§ **About this exercise**
Your job with the data below: print everything from the line that holds "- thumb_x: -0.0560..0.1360" down to the line that holds "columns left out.", ends included, exactly, and nothing else.

┌─ Given information

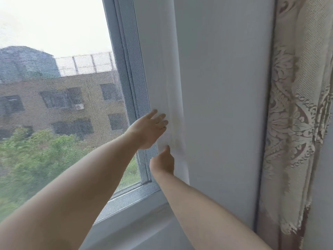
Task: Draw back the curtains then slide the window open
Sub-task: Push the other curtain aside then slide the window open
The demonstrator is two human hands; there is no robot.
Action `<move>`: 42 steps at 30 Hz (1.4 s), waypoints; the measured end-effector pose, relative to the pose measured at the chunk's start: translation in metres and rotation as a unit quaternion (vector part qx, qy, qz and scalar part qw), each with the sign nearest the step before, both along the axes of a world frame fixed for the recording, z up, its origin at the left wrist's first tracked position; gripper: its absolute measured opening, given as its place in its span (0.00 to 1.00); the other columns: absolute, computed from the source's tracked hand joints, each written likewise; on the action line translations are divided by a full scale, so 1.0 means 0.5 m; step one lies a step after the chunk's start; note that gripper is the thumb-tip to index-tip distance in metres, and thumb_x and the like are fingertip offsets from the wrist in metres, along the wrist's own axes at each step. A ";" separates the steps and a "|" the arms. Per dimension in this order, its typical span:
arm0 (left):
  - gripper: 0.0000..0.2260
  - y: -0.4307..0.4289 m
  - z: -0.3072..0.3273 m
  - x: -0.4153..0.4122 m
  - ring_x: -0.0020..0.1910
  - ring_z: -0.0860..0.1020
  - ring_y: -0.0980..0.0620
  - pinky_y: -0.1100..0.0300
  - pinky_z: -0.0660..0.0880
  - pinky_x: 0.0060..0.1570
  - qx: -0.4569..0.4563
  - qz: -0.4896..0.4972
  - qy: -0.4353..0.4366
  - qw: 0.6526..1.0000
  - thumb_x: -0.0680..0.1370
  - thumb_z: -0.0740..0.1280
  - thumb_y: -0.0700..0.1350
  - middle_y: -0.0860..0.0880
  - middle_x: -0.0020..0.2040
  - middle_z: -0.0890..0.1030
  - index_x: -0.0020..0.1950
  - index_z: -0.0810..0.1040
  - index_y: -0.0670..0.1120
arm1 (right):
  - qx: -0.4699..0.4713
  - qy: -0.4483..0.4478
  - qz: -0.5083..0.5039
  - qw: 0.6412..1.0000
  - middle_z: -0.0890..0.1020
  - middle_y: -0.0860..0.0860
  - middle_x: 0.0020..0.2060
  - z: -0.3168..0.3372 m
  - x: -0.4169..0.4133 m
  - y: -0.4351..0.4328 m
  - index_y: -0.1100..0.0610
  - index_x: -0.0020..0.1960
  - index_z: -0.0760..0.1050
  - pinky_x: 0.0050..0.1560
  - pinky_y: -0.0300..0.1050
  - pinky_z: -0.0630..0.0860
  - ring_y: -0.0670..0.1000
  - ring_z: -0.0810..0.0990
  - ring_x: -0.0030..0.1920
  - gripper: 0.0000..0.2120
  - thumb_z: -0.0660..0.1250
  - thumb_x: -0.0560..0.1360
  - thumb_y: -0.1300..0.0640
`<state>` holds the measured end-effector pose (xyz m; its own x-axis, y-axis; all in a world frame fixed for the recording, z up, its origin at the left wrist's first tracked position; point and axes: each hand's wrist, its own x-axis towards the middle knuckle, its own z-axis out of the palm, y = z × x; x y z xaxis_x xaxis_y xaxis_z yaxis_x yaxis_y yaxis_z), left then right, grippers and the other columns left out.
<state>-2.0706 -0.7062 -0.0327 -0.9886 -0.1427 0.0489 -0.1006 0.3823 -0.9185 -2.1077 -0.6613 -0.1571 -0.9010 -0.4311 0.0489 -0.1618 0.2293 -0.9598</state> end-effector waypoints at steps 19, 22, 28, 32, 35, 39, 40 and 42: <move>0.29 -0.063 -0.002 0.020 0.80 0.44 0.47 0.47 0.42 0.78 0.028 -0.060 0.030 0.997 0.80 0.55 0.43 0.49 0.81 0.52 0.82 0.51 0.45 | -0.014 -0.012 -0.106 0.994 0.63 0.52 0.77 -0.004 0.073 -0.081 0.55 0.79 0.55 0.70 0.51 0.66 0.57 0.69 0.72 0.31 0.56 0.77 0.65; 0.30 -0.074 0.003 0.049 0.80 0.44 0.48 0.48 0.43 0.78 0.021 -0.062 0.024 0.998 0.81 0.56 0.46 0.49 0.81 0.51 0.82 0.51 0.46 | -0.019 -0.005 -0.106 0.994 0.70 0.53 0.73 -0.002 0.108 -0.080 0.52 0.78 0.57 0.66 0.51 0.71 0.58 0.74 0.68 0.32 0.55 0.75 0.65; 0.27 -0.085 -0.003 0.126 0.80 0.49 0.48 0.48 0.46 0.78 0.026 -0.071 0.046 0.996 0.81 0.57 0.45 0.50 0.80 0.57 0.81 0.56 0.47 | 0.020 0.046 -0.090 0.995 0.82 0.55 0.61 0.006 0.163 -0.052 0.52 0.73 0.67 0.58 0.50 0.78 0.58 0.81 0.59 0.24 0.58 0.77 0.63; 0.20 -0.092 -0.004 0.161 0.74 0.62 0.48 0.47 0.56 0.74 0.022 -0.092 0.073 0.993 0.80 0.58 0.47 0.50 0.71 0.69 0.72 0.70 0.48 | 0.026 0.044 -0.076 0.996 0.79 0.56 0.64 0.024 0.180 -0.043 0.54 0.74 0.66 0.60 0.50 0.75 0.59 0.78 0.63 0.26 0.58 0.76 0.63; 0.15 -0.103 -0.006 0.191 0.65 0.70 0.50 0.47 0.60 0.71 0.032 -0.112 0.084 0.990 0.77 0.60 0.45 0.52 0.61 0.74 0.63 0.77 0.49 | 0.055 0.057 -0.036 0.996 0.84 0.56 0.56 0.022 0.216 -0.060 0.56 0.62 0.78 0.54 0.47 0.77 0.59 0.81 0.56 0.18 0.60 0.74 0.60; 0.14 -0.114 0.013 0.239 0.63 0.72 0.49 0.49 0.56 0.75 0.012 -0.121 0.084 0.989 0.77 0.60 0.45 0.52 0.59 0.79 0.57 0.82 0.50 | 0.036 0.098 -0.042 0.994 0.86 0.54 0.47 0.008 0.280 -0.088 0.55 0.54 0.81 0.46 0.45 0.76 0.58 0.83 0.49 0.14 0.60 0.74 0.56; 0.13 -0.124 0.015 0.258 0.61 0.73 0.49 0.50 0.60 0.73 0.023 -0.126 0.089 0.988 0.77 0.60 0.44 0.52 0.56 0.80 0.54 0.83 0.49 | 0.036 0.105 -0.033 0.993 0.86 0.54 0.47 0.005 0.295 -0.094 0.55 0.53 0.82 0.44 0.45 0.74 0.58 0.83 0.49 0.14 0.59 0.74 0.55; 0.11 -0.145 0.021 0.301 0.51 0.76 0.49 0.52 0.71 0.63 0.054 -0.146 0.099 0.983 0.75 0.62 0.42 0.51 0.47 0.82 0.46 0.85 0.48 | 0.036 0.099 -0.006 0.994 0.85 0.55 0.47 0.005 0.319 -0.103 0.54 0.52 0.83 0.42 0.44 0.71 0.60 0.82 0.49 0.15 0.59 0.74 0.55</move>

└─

§ **Your response**
  - thumb_x: -0.0560..0.1360
  - thumb_y: -0.1300..0.0640
`<state>` holds the measured end-effector pose (xyz m; its own x-axis, y-axis; all in a world frame fixed for the recording, z up, its origin at the left wrist's first tracked position; point and axes: each hand's wrist, its own x-axis towards the middle knuckle, its own z-axis out of the palm, y = z × x; x y z xaxis_x xaxis_y xaxis_z yaxis_x yaxis_y yaxis_z), left then right, grippers and the other columns left out.

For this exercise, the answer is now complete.